Hace dos días, un acusado de narcotráfico en Singapur fue condenado a muerte vía Zoom. Es decir: delante de una computadora, en la cárcel, escuchó la sentencia, resuelta por un tribunal cuyos integrantes se encontraban en lugares distintos, aunque todos reunidos —junto con la defensa y el reo mismo y acaso algunos espectadores— en el mosaico de rostros de la pantalla. Es el primer caso de un juicio con semejante desenlace que tiene lugar así. El caso cobró relevancia gracias a la protesta elevada por Amnistía Internacional ante lo inhumano del hecho, si bien a los participantes, incluido el abogado defensor, les pareció apenas una medida práctica.

Es posible que los efectos más dramáticos de la pandemia en lo que somos tengan que ver —por lo pronto— con las adaptaciones aceleradas que hemos debido hacer a nuestras formas de comunicarnos. Desde las orquestas y coros multitudinarios que consiguen entenderse de maravilla hasta los noticieros y las tertulias televisivas que tienen lugar en las incesantes pantallas divididas, pasando por todas las imposiciones del trabajo oficinesco que puede hacerse en casa, las clases en todos los niveles, las ceremonias religiosas, los partidos de futbol… Nuestras vidas, en gran medida, se han transformado en una sucesión de pantallas a las que «entramos» y de las que «salimos» sin tregua. ¿Y cómo somos en ese frenesí?

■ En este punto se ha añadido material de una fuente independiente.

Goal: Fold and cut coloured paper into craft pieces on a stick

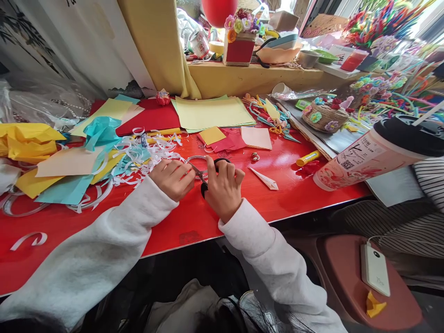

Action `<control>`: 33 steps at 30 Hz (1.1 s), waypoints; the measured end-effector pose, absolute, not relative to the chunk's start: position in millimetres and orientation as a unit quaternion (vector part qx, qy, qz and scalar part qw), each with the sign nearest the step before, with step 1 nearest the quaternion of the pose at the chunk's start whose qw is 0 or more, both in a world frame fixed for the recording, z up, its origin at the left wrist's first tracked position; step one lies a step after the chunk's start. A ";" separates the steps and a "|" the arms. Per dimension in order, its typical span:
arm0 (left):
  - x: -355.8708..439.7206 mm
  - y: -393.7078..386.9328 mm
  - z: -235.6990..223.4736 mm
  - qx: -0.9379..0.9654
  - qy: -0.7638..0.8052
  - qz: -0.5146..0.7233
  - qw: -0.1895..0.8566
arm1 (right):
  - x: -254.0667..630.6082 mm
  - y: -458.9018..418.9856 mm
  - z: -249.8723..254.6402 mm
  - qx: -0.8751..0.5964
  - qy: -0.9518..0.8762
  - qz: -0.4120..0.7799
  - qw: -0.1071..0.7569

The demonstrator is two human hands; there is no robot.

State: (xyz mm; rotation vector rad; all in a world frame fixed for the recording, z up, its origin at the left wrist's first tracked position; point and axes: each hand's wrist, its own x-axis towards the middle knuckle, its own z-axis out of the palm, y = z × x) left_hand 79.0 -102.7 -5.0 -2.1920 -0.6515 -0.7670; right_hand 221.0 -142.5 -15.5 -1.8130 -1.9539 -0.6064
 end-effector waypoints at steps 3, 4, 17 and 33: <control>78.8 -102.2 -6.0 -0.848 -0.249 -0.302 0.357 | 220.9 -142.4 -15.3 -0.649 -0.700 -0.214 0.207; 78.4 -101.5 -6.7 -0.846 -0.259 -0.313 0.346 | 221.0 -142.4 -15.1 -0.649 -0.699 -0.212 0.211; 71.0 -87.8 -6.0 -0.790 -0.441 -0.426 -0.001 | 223.6 -141.0 -13.1 -0.665 -0.676 -0.196 0.250; 8.6 -32.5 -21.0 -0.796 -0.456 -0.245 0.313 | 226.8 -143.2 -14.9 -0.663 -0.664 -0.176 0.298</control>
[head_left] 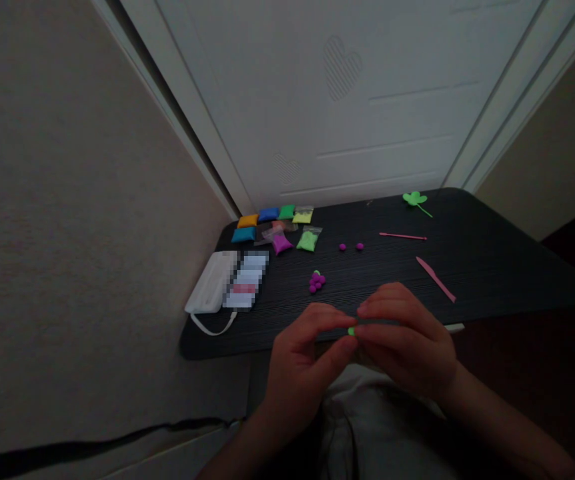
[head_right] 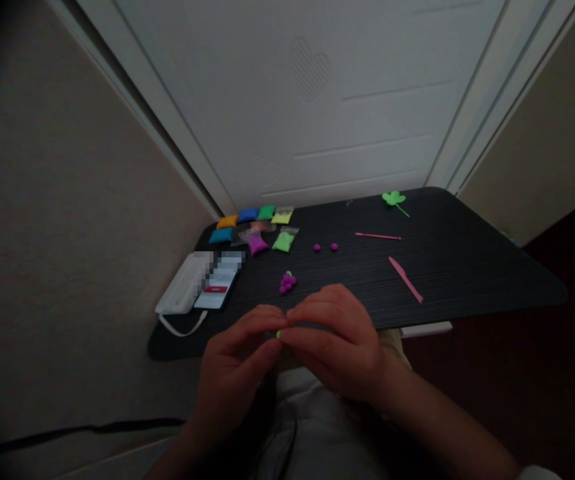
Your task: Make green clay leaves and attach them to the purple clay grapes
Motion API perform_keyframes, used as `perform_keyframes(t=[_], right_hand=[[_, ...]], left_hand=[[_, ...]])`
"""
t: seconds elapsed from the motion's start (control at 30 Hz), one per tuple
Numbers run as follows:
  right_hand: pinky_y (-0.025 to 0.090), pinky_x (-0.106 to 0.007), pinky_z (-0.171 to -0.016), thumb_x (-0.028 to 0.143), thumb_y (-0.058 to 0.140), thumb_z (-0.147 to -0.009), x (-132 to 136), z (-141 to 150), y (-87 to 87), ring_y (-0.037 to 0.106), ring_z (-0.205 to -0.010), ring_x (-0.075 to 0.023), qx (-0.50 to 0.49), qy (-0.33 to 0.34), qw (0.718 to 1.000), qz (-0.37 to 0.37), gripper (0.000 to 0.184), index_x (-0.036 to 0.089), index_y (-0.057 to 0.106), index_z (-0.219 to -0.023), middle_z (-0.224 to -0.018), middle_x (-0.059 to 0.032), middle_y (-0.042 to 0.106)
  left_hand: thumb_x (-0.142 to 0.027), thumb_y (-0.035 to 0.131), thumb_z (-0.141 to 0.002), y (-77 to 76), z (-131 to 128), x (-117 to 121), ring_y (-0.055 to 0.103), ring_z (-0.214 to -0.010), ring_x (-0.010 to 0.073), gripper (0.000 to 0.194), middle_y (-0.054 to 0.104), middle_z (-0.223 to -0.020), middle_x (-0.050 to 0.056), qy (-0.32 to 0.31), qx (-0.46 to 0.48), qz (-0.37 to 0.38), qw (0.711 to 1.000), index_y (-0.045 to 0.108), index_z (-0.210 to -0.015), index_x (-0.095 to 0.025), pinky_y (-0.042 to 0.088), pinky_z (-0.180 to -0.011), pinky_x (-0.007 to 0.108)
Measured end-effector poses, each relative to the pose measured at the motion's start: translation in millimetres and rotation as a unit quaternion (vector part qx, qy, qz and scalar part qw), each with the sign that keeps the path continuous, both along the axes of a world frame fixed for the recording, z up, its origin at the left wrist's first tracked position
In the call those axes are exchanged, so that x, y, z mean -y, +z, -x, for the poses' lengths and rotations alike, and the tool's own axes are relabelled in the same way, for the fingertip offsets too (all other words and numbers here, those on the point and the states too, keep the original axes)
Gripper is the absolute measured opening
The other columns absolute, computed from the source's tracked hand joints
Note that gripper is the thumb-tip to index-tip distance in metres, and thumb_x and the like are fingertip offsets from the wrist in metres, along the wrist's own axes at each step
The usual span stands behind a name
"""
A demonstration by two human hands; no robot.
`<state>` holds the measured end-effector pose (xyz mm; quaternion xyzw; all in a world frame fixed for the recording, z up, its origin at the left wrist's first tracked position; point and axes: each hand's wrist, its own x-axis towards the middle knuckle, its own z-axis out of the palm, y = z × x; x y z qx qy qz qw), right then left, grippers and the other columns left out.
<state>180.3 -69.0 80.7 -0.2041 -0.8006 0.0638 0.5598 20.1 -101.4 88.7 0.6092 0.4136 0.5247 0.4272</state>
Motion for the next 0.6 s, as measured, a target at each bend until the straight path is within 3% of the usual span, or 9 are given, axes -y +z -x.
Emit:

Es bien sabido que uno es capaz de hacer o decir en Twitter o en Facebook lo que jamás haría en persona. ¿En Zoom y similares también? Hasta donde voy percatándome, creo que el trato está ahí aceitado por una franqueza que difícilmente fluye en otras circunstancias. No sé si sea porque sea democrático el hecho de vernos reducidos a esos espacios en igualdad de condiciones, o bien porque siempre está a nuestro alcance silenciar gente, silenciarnos a nosotros mismos, apagar y largarnos, pero me da la impresión de que nos sentimos impelidos, no tanto a hacer lo que nunca haríamos «en vivo» (no le vas a decir «cerdo» a tu jefe porque, después de todo, ahí tienes su carota enfrente), pero sí a ahorrarnos rodeos, pérdidas de tiempo, comedimientos y zalamerías, babosadas. Al grano, todo. Como bien lo sabe ya aquel reo de Singapur.